■ EXCERPTED RECORDS:
━━━━━━━━
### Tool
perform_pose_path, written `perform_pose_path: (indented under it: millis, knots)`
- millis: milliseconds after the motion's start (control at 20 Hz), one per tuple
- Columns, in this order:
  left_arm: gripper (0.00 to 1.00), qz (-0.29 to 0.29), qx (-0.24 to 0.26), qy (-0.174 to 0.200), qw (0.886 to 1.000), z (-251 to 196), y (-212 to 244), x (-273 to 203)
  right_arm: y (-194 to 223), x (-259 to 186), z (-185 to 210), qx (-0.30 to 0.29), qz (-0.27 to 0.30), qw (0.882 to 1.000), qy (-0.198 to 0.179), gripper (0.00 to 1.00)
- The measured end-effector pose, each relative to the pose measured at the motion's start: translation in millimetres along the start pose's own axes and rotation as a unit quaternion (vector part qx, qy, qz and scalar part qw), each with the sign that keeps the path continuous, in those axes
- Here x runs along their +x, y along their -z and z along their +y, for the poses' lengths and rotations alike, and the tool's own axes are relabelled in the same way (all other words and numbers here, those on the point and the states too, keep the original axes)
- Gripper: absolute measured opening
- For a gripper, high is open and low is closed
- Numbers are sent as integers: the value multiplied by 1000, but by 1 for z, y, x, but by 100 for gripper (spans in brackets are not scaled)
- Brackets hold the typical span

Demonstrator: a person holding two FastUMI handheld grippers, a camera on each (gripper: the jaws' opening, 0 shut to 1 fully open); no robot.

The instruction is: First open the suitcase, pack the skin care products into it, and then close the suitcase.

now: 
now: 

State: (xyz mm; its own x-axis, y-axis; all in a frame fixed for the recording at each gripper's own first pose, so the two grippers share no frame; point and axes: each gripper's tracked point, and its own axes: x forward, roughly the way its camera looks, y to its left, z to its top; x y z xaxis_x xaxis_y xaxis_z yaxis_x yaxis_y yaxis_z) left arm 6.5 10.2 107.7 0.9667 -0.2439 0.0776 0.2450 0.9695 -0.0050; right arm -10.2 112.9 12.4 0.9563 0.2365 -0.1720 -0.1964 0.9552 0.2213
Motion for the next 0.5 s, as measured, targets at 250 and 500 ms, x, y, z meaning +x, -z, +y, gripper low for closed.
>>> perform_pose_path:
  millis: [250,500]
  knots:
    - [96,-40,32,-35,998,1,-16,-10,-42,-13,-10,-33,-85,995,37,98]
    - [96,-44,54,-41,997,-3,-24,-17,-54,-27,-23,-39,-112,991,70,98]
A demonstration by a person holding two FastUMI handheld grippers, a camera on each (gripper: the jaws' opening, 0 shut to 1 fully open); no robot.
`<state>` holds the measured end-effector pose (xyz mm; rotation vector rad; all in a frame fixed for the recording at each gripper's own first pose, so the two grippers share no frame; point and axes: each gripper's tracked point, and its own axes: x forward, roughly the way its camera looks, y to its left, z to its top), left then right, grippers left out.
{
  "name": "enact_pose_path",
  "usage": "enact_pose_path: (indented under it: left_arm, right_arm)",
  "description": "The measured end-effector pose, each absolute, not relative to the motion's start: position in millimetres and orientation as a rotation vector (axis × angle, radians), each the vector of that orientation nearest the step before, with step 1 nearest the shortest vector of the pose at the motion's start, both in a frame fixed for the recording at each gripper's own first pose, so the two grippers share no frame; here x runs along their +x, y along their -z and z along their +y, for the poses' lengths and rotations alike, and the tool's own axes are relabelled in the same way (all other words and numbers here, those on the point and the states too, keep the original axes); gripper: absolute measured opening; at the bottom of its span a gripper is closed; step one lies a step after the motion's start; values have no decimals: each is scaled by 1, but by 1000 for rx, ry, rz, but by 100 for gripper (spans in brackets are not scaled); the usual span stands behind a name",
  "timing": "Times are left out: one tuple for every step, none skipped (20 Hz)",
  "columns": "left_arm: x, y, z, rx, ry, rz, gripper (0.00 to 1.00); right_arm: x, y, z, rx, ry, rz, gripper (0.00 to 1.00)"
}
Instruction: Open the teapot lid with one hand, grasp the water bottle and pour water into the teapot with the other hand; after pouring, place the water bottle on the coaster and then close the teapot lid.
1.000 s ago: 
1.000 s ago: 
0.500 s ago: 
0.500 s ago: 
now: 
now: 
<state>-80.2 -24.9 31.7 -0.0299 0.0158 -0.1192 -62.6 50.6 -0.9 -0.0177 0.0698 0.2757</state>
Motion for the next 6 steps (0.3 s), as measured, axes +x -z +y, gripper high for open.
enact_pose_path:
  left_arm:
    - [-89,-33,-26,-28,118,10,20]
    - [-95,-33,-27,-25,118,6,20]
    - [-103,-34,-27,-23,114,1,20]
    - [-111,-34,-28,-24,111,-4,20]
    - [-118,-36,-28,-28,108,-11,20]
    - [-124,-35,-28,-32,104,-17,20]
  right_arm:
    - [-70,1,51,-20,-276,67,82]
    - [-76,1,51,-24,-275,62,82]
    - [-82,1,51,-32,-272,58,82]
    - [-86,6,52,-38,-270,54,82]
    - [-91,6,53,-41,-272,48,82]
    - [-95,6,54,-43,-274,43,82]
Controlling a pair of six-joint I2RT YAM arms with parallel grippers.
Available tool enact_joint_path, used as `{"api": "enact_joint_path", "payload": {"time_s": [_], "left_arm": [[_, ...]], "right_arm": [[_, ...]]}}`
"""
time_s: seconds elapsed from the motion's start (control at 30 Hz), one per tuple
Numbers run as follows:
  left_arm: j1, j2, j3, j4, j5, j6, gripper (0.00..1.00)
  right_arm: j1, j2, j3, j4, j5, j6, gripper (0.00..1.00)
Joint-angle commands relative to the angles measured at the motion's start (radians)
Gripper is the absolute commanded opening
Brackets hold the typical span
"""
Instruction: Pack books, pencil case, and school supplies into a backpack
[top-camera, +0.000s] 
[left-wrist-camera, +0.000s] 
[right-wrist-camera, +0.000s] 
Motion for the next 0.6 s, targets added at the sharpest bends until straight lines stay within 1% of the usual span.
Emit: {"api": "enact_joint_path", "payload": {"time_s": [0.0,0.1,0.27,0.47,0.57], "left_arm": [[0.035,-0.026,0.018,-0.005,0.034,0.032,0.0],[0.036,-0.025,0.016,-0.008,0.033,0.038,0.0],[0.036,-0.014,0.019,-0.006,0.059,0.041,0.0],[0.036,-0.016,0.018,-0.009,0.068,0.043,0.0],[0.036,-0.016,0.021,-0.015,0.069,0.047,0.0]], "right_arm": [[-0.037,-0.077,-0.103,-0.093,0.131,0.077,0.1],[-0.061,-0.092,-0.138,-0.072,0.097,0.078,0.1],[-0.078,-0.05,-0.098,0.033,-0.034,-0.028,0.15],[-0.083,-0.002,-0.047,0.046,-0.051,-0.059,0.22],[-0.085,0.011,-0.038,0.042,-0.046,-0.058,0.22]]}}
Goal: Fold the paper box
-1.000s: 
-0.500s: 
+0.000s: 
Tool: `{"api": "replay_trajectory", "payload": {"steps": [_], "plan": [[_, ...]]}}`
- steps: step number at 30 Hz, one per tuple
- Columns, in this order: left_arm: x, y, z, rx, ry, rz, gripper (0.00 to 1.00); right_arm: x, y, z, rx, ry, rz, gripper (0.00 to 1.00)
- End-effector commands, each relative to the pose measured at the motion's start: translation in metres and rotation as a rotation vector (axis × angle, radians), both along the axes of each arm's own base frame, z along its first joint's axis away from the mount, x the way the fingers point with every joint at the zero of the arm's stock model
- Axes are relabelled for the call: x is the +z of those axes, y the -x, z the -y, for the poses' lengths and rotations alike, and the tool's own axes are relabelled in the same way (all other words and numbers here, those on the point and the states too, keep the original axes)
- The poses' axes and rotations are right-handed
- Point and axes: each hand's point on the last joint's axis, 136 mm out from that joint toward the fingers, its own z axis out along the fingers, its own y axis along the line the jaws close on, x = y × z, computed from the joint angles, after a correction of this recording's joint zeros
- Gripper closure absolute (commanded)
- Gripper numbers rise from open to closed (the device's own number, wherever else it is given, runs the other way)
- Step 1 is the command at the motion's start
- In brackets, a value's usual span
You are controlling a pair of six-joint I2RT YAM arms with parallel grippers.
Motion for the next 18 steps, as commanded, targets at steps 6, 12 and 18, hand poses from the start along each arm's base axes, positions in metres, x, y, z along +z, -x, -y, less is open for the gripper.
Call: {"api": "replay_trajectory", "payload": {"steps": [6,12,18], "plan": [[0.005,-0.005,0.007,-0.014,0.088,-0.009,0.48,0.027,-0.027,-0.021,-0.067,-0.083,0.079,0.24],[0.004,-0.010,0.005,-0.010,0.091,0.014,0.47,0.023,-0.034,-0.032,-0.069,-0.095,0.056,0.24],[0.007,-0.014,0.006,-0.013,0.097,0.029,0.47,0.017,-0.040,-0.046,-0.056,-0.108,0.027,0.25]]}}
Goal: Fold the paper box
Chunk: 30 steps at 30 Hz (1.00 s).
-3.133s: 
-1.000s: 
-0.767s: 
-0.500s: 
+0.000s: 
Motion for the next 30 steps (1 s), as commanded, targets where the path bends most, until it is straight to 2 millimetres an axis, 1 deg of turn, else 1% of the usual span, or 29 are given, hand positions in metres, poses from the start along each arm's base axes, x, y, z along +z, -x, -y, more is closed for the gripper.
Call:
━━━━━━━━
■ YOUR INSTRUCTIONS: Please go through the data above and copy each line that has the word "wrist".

■ TASK RESULT:
[left-wrist-camera, +0.000s] 
[right-wrist-camera, +0.000s] 

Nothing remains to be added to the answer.